= The problem =
Lines with the word "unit" are the answer; copy each of them from the data below.

[Stored entries]
+===+
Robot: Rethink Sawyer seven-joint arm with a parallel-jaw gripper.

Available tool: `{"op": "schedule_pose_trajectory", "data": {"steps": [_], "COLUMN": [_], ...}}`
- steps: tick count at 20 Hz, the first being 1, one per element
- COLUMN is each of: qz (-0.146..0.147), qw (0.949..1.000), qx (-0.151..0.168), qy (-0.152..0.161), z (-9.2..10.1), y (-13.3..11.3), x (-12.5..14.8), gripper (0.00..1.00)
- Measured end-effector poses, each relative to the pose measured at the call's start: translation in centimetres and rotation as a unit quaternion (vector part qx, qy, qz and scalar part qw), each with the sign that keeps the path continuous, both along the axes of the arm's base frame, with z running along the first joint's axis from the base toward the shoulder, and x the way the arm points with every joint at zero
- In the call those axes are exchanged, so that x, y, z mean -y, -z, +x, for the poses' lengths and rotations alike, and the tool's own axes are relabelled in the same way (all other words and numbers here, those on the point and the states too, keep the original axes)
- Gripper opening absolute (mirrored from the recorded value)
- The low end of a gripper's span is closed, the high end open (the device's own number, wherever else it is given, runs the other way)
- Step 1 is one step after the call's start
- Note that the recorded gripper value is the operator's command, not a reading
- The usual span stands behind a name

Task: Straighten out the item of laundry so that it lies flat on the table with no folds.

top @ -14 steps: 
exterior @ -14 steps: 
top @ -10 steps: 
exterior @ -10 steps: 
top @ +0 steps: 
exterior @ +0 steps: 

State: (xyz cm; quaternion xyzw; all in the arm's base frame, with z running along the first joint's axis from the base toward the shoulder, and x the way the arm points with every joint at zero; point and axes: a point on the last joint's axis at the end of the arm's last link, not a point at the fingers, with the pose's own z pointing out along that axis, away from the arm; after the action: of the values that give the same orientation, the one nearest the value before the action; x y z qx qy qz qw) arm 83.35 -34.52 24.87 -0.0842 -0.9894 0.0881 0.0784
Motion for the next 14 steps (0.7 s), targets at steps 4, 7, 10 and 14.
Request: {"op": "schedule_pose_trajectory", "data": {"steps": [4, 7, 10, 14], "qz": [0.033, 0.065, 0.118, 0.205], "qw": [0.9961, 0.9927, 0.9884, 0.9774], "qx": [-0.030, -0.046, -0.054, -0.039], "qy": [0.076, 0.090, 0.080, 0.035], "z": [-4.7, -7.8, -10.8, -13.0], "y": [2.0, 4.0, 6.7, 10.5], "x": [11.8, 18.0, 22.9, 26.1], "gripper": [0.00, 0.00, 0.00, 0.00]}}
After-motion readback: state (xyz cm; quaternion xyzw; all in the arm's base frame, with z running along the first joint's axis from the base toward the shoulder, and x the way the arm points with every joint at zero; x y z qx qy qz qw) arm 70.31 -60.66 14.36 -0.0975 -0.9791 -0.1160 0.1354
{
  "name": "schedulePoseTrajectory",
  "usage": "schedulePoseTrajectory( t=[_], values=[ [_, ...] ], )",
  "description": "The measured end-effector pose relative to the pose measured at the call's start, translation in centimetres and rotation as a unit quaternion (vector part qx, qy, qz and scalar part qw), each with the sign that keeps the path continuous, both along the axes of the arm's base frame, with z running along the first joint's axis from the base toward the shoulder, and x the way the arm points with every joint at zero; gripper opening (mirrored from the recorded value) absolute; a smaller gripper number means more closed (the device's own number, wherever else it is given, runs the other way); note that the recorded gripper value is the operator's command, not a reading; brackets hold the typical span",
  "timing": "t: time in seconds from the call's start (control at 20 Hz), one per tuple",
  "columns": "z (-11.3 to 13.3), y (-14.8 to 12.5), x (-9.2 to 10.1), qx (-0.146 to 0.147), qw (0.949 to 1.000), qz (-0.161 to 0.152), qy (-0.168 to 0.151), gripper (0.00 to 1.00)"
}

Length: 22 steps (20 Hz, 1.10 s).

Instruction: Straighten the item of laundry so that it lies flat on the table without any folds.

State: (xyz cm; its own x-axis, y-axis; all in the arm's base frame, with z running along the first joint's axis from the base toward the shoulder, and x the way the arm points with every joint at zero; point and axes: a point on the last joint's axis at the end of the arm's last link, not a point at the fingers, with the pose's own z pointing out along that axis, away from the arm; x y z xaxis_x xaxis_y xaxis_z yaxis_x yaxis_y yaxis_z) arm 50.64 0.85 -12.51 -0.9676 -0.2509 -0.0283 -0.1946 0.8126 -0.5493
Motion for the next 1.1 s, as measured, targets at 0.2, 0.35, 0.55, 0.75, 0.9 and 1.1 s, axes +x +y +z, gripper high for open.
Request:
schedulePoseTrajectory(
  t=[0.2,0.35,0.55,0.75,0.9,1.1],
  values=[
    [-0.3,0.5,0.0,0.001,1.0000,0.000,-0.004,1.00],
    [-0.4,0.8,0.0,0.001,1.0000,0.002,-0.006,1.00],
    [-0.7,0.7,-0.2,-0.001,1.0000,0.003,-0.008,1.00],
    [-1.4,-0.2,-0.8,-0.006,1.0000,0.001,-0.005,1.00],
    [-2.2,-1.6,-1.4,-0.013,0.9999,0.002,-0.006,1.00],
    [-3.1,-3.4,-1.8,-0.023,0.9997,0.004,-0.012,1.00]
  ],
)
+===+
= Answer to this exercise =
- Measured end-effector poses, each relative to the pose measured at the call's start: translation in centimetres and rotation as a unit quaternion (vector part qx, qy, qz and scalar part qw), each with the sign that keeps the path continuous, both along the axes of the arm's base frame, with z running along the first joint's axis from the base toward the shoulder, and x the way the arm points with every joint at zero
  "description": "The measured end-effector pose relative to the pose measured at the call's start, translation in centimetres and rotation as a unit quaternion (vector part qx, qy, qz and scalar part qw), each with the sign that keeps the path continuous, both along the axes of the arm's base frame, with z running along the first joint's axis from the base toward the shoulder, and x the way the arm points with every joint at zero; gripper opening (mirrored from the recorded value) absolute; a smaller gripper number means more closed (the device's own number, wherever else it is given, runs the other way); note that the recorded gripper value is the operator's command, not a reading; brackets hold the typical span",

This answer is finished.